WORK REQUEST =
Word for word, restate all of the data shown below.

• • • • • • •

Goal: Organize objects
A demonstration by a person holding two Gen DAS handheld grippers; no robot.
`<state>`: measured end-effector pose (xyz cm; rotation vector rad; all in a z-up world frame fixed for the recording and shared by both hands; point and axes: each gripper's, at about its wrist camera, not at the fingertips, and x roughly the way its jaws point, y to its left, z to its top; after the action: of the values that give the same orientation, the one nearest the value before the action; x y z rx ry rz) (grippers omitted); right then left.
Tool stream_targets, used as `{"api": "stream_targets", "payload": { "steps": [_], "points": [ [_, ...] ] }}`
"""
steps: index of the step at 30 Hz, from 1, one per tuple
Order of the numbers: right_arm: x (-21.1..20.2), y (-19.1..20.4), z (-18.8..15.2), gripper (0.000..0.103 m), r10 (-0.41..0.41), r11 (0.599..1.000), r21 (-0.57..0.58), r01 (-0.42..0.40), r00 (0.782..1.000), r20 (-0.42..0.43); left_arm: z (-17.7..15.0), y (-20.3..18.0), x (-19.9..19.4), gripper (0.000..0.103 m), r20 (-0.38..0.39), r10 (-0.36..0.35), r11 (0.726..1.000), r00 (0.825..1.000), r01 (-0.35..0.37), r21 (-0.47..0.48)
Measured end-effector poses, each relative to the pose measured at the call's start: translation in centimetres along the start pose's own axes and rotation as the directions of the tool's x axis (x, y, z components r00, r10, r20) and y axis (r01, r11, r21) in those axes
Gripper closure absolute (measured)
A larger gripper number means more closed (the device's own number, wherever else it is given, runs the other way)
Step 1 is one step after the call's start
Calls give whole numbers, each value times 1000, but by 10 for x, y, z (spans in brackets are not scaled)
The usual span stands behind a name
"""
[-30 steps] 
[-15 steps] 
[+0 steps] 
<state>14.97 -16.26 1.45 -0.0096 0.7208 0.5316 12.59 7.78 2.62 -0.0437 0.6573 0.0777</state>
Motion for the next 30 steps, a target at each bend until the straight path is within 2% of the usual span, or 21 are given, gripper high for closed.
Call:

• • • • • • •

OUTPUT OF THE EXERCISE =
Goal: Organize objects
A demonstration by a person holding two Gen DAS handheld grippers; no robot.
`<state>`: measured end-effector pose (xyz cm; rotation vector rad; all in a z-up world frame fixed for the recording and shared by both hands; point and axes: each gripper's, at about its wrist camera, not at the fingertips, and x roughly the way its jaws point, y to its left, z to its top; after the action: of the values that give the same orientation, the one nearest the value before the action; x y z rx ry rz) (grippers omitted); right then left.
Tool stream_targets, used as `{"api": "stream_targets", "payload": { "steps": [_], "points": [ [_, ...] ] }}`
"""
steps: index of the step at 30 Hz, from 1, one per tuple
Order of the numbers: right_arm: x (-21.1..20.2), y (-19.1..20.4), z (-18.8..15.2), gripper (0.000..0.103 m), r10 (-0.41..0.41), r11 (0.599..1.000), r21 (-0.57..0.58), r01 (-0.42..0.40), r00 (0.782..1.000), r20 (-0.42..0.43); left_arm: z (-17.7..15.0), y (-20.3..18.0), x (-19.9..19.4), gripper (0.000..0.103 m), r20 (-0.38..0.39), r10 (-0.36..0.35), r11 (0.726..1.000), r00 (0.825..1.000), r01 (-0.35..0.37), r21 (-0.47..0.48)
Measured end-effector poses, each relative to the pose measured at the call's start: translation in centimetres along the start pose's own axes and rotation as the directions of the tool's x axis (x, y, z components r00, r10, r20) and y axis (r01, r11, r21) in those axes
Gripper closure absolute (measured)
A larger gripper number means more closed (the device's own number, wherever else it is given, runs the other way)
Step 1 is one step after the call's start
Calls give whole numbers, each value times 1000, but by 10 for x, y, z (spans in brackets are not scaled)
The usual span stands behind a name
"""
[-30 steps] 
[-15 steps] 
[+0 steps] 
<state>14.97 -16.26 1.45 -0.0096 0.7208 0.5316 12.59 7.78 2.62 -0.0437 0.6573 0.0777</state>
Motion for the next 30 steps, a target at each bend until the straight path is within 2% of the usual span, or 21 are given, gripper high for closed.
Call:

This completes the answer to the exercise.